As with Thevenin’s theorem, everything in the original circuit except the load resistance has been reduced to an equivalent circuit that is simpler to analyze. Like Thevenin’s theorem, the steps used in Norton’s theorem to calculate the Norton source current (INorton) and Norton resistance (RNorton) will be generally similar.
The first step is to identify the load resistance and remove it from the original circuit, as shown in Figure 3.
To find the Norton current (for the current source in the Norton equivalent circuit), place a direct wire (short circuit) connection between the load points and determine the resultant current (Figure 4).
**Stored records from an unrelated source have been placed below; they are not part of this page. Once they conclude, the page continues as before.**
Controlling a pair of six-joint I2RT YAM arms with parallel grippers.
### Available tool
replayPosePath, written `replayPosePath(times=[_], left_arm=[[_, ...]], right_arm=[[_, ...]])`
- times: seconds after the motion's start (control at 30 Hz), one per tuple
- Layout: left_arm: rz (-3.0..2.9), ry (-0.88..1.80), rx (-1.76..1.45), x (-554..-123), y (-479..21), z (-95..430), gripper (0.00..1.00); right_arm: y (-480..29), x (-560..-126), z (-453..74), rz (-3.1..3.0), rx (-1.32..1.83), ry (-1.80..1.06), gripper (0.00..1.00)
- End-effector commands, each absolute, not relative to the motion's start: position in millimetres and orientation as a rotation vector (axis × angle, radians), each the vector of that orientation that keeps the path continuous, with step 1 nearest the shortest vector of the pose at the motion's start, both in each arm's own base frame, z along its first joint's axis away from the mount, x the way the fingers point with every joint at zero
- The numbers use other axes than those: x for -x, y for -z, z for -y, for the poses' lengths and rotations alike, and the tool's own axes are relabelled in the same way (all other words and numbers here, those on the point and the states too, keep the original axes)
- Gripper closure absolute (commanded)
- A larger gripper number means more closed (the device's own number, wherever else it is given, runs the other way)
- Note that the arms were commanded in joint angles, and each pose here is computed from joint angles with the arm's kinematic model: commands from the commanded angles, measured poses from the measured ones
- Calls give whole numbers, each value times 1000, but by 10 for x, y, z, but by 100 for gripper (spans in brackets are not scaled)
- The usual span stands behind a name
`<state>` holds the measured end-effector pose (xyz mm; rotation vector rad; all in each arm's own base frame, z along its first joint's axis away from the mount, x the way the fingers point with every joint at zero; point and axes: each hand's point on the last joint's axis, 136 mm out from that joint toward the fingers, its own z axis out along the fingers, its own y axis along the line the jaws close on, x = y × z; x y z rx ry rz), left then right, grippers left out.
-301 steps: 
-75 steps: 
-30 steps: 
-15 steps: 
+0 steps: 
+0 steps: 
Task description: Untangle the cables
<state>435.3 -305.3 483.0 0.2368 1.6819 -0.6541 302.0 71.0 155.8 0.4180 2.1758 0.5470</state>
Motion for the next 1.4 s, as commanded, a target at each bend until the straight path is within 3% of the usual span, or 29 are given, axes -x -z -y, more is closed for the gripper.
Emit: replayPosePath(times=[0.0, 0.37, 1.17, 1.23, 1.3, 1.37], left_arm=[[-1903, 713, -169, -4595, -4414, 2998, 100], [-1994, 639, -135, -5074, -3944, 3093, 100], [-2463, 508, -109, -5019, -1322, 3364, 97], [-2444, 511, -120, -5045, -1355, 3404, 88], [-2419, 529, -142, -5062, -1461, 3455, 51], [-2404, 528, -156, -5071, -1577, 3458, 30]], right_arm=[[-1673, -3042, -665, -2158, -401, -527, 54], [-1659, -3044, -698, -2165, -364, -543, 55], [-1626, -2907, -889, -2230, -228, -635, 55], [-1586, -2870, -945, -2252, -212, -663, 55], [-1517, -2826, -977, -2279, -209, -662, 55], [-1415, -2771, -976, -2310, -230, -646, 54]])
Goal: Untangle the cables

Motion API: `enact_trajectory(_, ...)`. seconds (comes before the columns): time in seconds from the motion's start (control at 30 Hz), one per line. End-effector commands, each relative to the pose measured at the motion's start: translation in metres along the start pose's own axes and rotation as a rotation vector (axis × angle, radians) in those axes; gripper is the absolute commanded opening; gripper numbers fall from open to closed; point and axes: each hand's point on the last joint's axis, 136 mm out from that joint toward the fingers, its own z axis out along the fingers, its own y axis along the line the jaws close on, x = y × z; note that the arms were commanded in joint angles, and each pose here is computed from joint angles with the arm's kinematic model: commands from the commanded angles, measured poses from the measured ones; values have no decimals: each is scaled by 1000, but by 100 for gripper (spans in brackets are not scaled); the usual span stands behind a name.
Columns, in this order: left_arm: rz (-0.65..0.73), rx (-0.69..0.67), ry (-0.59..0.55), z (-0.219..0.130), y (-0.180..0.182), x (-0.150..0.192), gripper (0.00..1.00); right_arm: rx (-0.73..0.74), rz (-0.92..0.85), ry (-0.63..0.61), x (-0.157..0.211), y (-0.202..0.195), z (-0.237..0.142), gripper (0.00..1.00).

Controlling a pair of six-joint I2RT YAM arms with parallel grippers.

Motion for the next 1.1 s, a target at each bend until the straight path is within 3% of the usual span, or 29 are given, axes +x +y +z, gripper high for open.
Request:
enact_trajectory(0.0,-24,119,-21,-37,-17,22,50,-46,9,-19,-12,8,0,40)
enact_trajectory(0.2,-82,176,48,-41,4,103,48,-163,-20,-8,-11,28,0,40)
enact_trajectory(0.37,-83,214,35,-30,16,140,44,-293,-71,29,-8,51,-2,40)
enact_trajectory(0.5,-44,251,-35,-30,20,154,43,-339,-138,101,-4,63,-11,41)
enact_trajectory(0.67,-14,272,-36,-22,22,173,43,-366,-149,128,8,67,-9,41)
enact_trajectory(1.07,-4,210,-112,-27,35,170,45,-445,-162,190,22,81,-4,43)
Note that this step is opposite the respective step in Thevenin’s theorem, where we replaced the load resistor with a break (open circuit) and calculated the voltage.
The current calculation is relatively straightforward for the circuit of the figure since the node between R1 and R3 is now shorted to the negative terminal of both batteries. Using Kirchhoff's current law (KCL), we know that:
$$I_{short} = I_{R1} + I_{R2}$$
Now, applying Ohm’s law to each of the individual branch currents:
$$I_{short} = I_{R1} + I_{R2} = \frac{V_1}{R_1} + \frac{V_2}{R_2}$$
We can solve for the short circuit current:
$$I_{Norton} = I_{short} = \frac{28}{4} + \frac{7}{1} = 7 + 7 = 14 \text{ A}$$
To find the Norton resistance for our equivalent circuit, we can now replace the power sources from our circuit in Figure 3, as shown in Figure 5.
The voltage sources are replaced with short circuits, and the current sources are replaced with open circuits. This process of replacing the power supplies is identical to that used for the superposition theorem and Thevenin’s theorem.
After replacing the two voltage sources, the total resistance measured at the location of the removed load is equal to R1 and R3 in parallel, as shown in Figure 6.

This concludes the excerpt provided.